**Task to carry out:** Copy out the listing in full, exactly as written, but not its pictures.

**Supplied material:**
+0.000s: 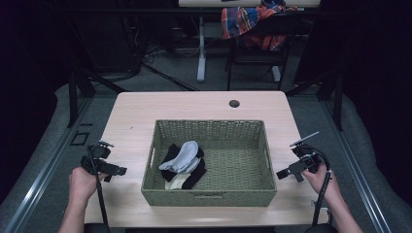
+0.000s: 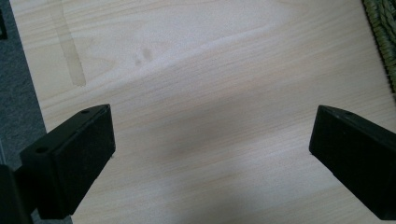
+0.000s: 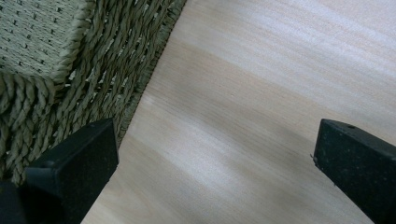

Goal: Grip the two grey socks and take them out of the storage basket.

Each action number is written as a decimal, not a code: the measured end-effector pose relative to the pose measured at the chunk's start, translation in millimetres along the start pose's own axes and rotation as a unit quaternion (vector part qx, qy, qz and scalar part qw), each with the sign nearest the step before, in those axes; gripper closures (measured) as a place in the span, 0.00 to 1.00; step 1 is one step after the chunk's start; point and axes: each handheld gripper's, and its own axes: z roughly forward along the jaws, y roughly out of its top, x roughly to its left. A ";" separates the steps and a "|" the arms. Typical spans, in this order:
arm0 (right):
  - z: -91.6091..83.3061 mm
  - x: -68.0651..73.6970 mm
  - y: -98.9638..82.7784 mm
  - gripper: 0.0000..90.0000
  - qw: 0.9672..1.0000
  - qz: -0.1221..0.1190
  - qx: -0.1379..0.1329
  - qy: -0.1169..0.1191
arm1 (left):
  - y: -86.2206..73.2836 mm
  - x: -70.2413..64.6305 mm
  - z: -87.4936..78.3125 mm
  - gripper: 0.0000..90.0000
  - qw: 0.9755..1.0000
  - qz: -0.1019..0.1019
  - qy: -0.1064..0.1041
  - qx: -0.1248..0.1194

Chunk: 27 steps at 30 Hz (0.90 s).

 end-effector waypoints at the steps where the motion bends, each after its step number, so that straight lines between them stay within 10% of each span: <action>1: 0.6 0.2 -0.6 0.00 1.000 0.003 -0.006 -0.002 | -0.2 -0.2 -0.1 0.01 1.000 0.000 0.000 0.000; 9: -2.8 0.2 -0.3 0.01 1.000 -0.012 0.016 -0.015 | -1.0 1.6 -2.5 0.02 1.000 -0.017 -0.006 -0.011; 27: 1.7 2.0 2.1 0.01 0.999 -0.016 0.024 -0.015 | 3.0 -5.7 -19.5 0.01 1.000 0.015 0.017 -0.017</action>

**Solution to the exercise:**
+0.000s: 
+0.000s: 
+0.000s: 

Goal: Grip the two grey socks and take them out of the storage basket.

Each action number is written as a decimal, not a code: the measured end-effector pose relative to the pose measured at the chunk's start, translation in millimetres along the start pose's own axes and rotation as a unit quaternion (vector part qx, qy, qz and scalar part qw), each with the sign nearest the step before, in those axes; gripper closures (measured) as a place in the span, 0.00 to 1.00; step 1 is one step after the chunk's start; point and axes: each handheld gripper's, and its own axes: z roughly forward along the jaws, y roughly out of its top, x roughly to its left. A ";" separates the steps and a "|" the arms. Typical spans, in this order:
arm0 (right):
  - z: -91.6091..83.3061 mm
  - x: -68.0651..73.6970 mm
  - y: -98.9638..82.7784 mm
  - gripper: 0.0000..90.0000
  - qw: 0.9672..1.0000
  - qz: -0.1221..0.1190
  - qx: -0.1379..0.1329
  - qy: -0.1169..0.1191
arm1 (left):
  - y: -86.2206..73.2836 mm
  - x: -70.2413..64.6305 mm
  - z: -87.4936..78.3125 mm
  - gripper: 0.0000..90.0000
  - qw: 0.9755..1.0000
  - qz: -0.1019..0.1019
  - qy: -0.1064..0.1041
  - qx: -0.1248..0.1194

Chunk: 27 steps at 30 Hz (0.90 s).

 end-effector waypoints at the steps where the motion bends, each after its step number, so that straight lines between them stay within 10% of each span: <action>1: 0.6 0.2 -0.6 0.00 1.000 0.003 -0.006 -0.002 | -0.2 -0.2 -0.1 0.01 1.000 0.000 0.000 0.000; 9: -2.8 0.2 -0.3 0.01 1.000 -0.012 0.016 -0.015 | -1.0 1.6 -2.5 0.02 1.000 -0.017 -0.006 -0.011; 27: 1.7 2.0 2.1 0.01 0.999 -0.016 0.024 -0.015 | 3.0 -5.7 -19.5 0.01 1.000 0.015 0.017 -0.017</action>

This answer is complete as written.